> **The task**
Below is a listing with pictures in it; transcribe exactly the lines from the one that has "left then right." through the one that has "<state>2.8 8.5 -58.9", and omit those pictures.
Content starts
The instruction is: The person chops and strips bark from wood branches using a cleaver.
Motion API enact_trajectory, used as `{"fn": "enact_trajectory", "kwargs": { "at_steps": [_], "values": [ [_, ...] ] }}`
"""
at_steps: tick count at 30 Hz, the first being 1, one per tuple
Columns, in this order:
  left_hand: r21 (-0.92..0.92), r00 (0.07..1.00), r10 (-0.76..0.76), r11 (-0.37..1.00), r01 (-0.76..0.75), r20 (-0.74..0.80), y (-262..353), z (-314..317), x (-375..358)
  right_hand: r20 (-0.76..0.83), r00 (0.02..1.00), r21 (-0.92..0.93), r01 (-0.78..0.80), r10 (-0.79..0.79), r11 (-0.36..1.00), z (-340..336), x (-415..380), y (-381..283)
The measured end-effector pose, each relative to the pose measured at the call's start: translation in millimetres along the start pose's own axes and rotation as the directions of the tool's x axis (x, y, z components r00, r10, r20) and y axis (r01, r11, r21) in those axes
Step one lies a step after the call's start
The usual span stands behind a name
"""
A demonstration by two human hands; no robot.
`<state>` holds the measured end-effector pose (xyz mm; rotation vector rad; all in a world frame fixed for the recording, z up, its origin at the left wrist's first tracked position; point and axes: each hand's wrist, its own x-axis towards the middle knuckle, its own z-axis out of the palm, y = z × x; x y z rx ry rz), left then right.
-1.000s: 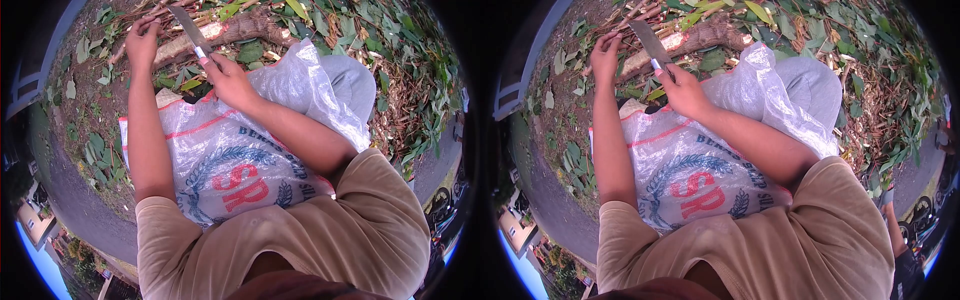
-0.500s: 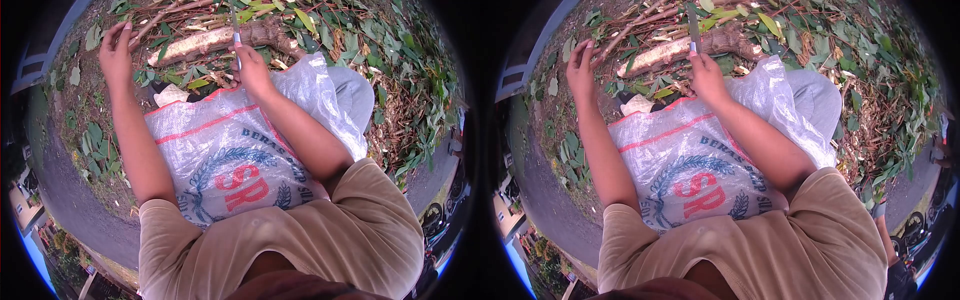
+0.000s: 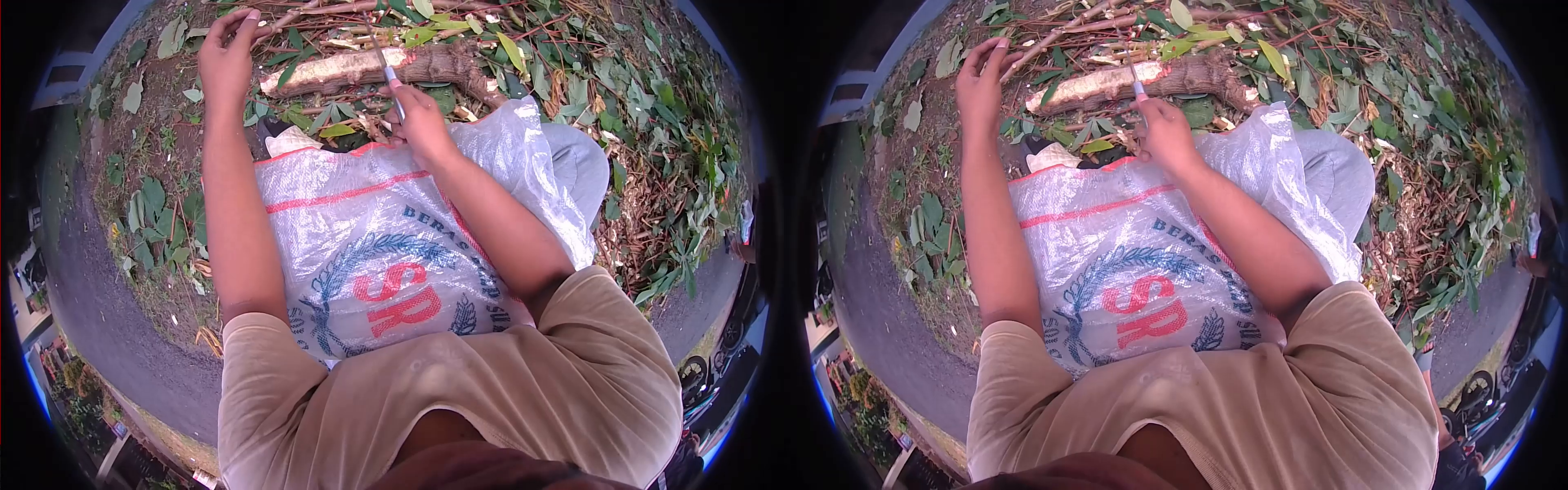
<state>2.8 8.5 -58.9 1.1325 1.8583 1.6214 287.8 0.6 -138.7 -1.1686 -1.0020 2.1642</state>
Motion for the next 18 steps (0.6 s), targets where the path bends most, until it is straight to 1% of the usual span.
{"fn": "enact_trajectory", "kwargs": {
  "at_steps": [1, 2, 3, 4, 5, 6, 7, 8, 9, 11, 12, 14, 16, 17, 18],
  "values": [
    [-0.054, 1.000, -0.004, 0.999, 0.004, 0.005, -4.7, -0.3, 4.0, -0.091, 0.996, 0.097, 0.026, -0.018, 0.995, -5.0, 1.4, -3.5],
    [-0.057, 1.000, -0.004, 0.998, 0.003, -0.015, -6.2, -0.6, 5.6, -0.176, 0.984, 0.184, 0.058, -0.025, 0.981, -8.6, 3.2, -7.1],
    [-0.019, 1.000, -0.011, 1.000, 0.011, 0.013, -6.5, -1.3, 5.1, -0.199, 0.979, 0.220, 0.091, -0.046, 0.971, -10.1, 4.9, -6.4],
    [0.023, 0.999, -0.023, 0.999, 0.022, 0.037, -7.1, -4.3, 4.1, -0.169, 0.985, 0.200, 0.076, -0.042, 0.977, -9.3, 6.2, -5.1],
    [0.095, 0.997, -0.018, 0.995, 0.012, 0.071, -8.6, -7.7, 6.7, -0.215, 0.973, 0.158, 0.121, -0.086, 0.980, -7.3, 5.9, -3.3],
    [0.193, 0.994, -0.007, 0.981, -0.014, 0.112, -9.4, -10.6, 6.4, -0.260, 0.956, 0.114, 0.168, -0.134, 0.979, -6.6, 6.5, -1.8],
    [0.369, 0.992, -0.010, 0.929, -0.038, 0.127, -10.8, -12.3, 3.2, -0.246, 0.960, 0.124, 0.169, -0.135, 0.978, -7.3, 7.6, 0.2],
    [0.531, 0.989, -0.018, 0.845, -0.064, 0.147, -14.1, -14.0, 0.5, -0.228, 0.964, 0.116, 0.166, -0.136, 0.979, -7.0, 9.4, 1.7],
    [0.534, 0.991, -0.018, 0.844, -0.057, 0.133, -28.2, -16.5, 1.4, -0.219, 0.967, 0.079, 0.154, -0.133, 0.985, -6.1, 10.0, 3.4],
    [0.797, 0.966, -0.221, 0.604, 0.029, 0.132, -67.6, -12.9, 3.0, -0.209, 0.970, 0.047, 0.140, -0.127, 0.989, -3.3, 7.0, 6.5],
    [0.798, 0.968, -0.217, 0.601, 0.031, 0.126, -86.5, -10.4, 2.8, -0.184, 0.976, 0.036, 0.123, -0.115, 0.992, -1.3, 5.5, 6.1],
    [0.908, 0.919, -0.356, 0.420, -0.005, 0.170, -115.7, -3.8, 2.1, -0.154, 0.982, 0.020, 0.116, -0.111, 0.993, 1.9, 3.9, 4.4],
    [0.901, 0.930, -0.340, 0.434, 0.019, 0.144, -123.4, -0.3, 2.1, -0.145, 0.983, -0.046, 0.105, -0.110, 0.993, 2.5, 2.9, 5.4],
    [0.895, 0.935, -0.332, 0.445, 0.040, 0.123, -125.9, 3.0, 3.2, -0.149, 0.984, -0.026, 0.096, -0.099, 0.995, 3.1, 1.8, 3.9],
    [0.894, 0.936, -0.327, 0.448, 0.029, 0.133, -128.4, 4.9, 4.4, -0.157, 0.982, -0.022, 0.103, -0.105, 0.994, 2.0, 1.8, 2.7]
  ]
}}
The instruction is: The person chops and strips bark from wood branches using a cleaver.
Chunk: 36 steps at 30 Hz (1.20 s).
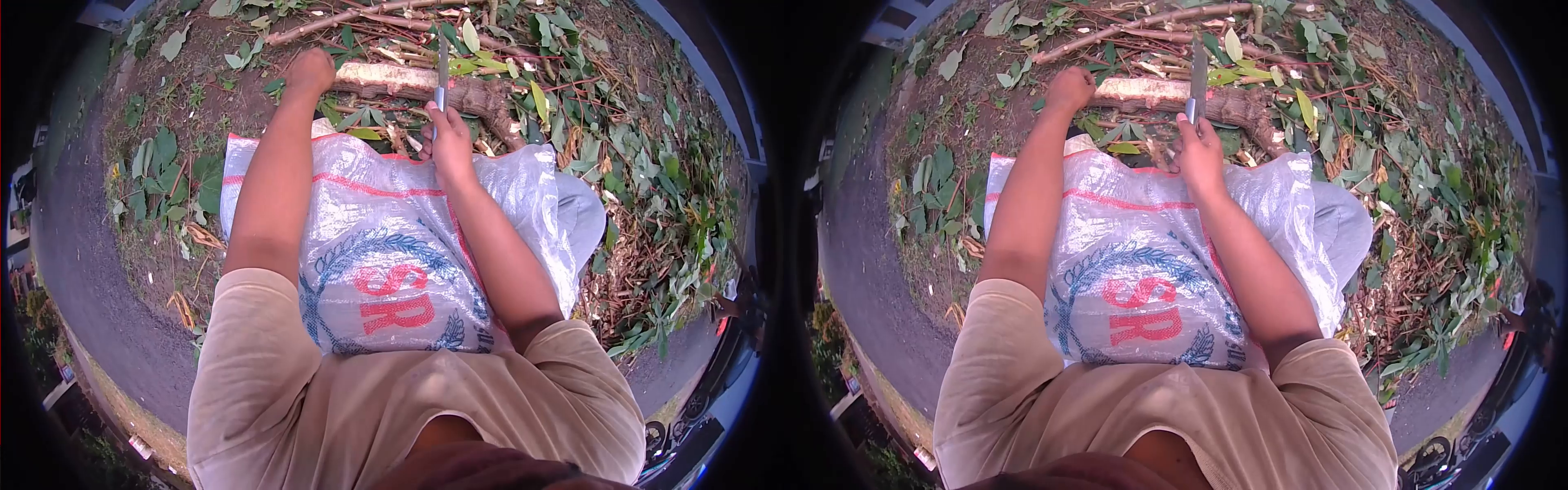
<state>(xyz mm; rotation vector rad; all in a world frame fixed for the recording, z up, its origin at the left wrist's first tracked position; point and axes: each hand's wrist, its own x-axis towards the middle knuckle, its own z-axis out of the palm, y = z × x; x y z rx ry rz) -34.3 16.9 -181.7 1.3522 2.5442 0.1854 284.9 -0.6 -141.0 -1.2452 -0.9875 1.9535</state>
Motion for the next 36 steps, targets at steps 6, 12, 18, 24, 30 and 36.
{"fn": "enact_trajectory", "kwargs": {
  "at_steps": [6, 12, 18, 24, 30, 36],
  "values": [
    [-0.004, 0.991, 0.094, 0.996, -0.095, -0.098, 8.2, 8.6, -4.3, 0.021, 1.000, 0.090, -0.021, 0.019, 0.996, -2.5, 2.5, 1.9],
    [0.057, 0.994, 0.090, 0.994, -0.094, 0.067, 31.0, 8.2, -11.3, 0.022, 0.999, 0.125, -0.051, 0.048, 0.991, -3.4, 0.4, -0.9],
    [-0.040, 0.997, 0.061, 0.997, -0.063, -0.041, 24.4, 22.7, -1.1, 0.007, 0.999, 0.132, -0.044, 0.044, 0.990, -2.1, -1.5, -4.3],
    [-0.273, 0.965, 0.175, 0.935, -0.225, -0.195, 56.5, -52.5, -21.8, -0.022, 1.000, 0.225, -0.015, 0.021, 0.974, -2.8, -1.1, -3.3],
    [-0.511, 0.943, 0.282, 0.793, -0.332, -0.176, 77.5, -45.5, -42.9, -0.037, 0.989, 0.208, 0.149, -0.144, 0.967, 3.2, -12.6, -17.3],
    [-0.300, 0.879, 0.473, 0.833, -0.466, -0.052, 64.6, -21.5, -24.3, 0.039, 0.996, 0.229, 0.073, -0.084, 0.971, 1.8, -13.8, -17.8]
  ]
}}
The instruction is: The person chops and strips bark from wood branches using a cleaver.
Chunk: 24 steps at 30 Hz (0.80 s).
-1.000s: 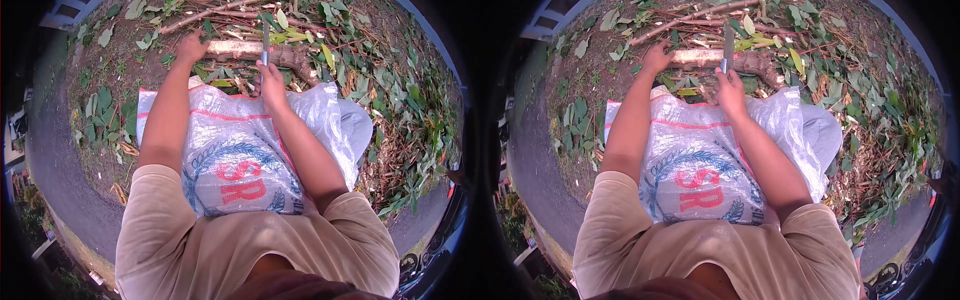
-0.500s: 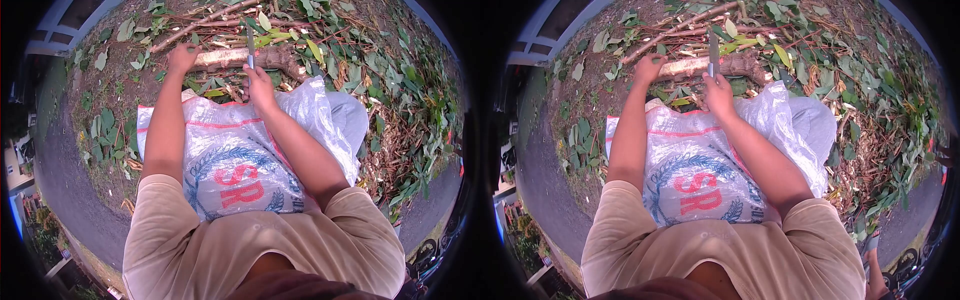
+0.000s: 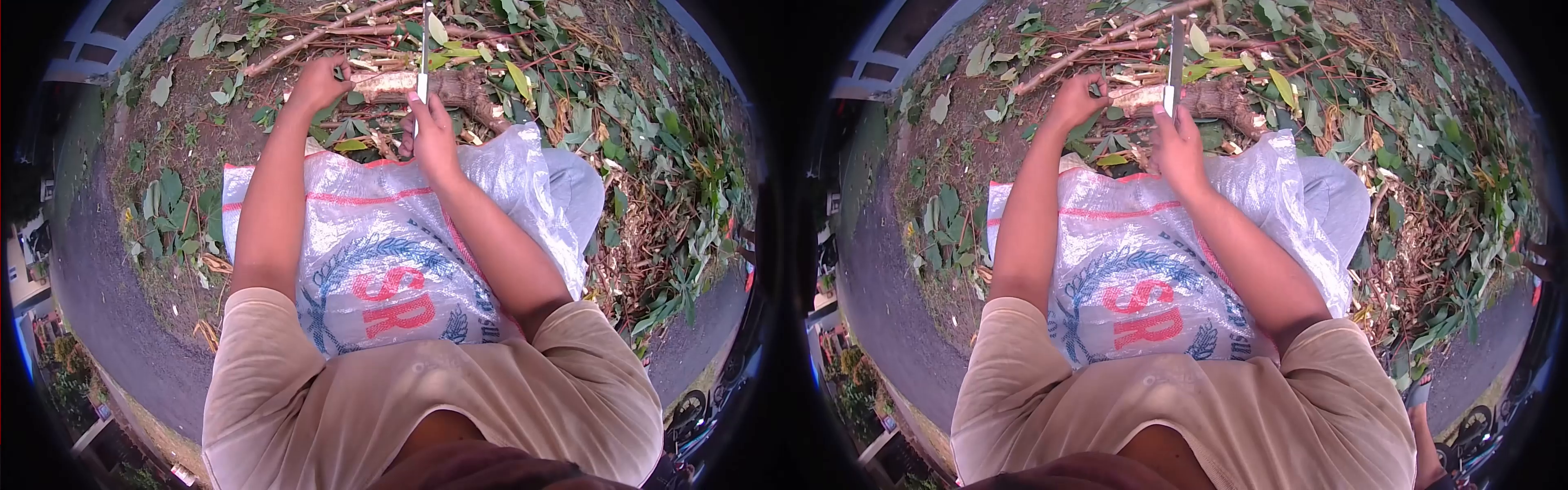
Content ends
> **Completed task**
`<state>` holds the measured end-effector pose (xyz mm; rotation vector rad; all in a world frame fixed for the recording, z up, its origin at the left wrist's first tracked position; point and axes: each hand's wrist, its own x-axis towards the middle knuckle, its own z-axis out of the palm, y = z × x; x y z rx ry rz), left then right.
-1.000s: 
-0.500s: 
+0.000s: 
<state>2.8 8.5 -58.9 1.1325 1.8583 1.6214 287.8 0.6 -138.7 -1.1686 -1.0020 2.1642</state>

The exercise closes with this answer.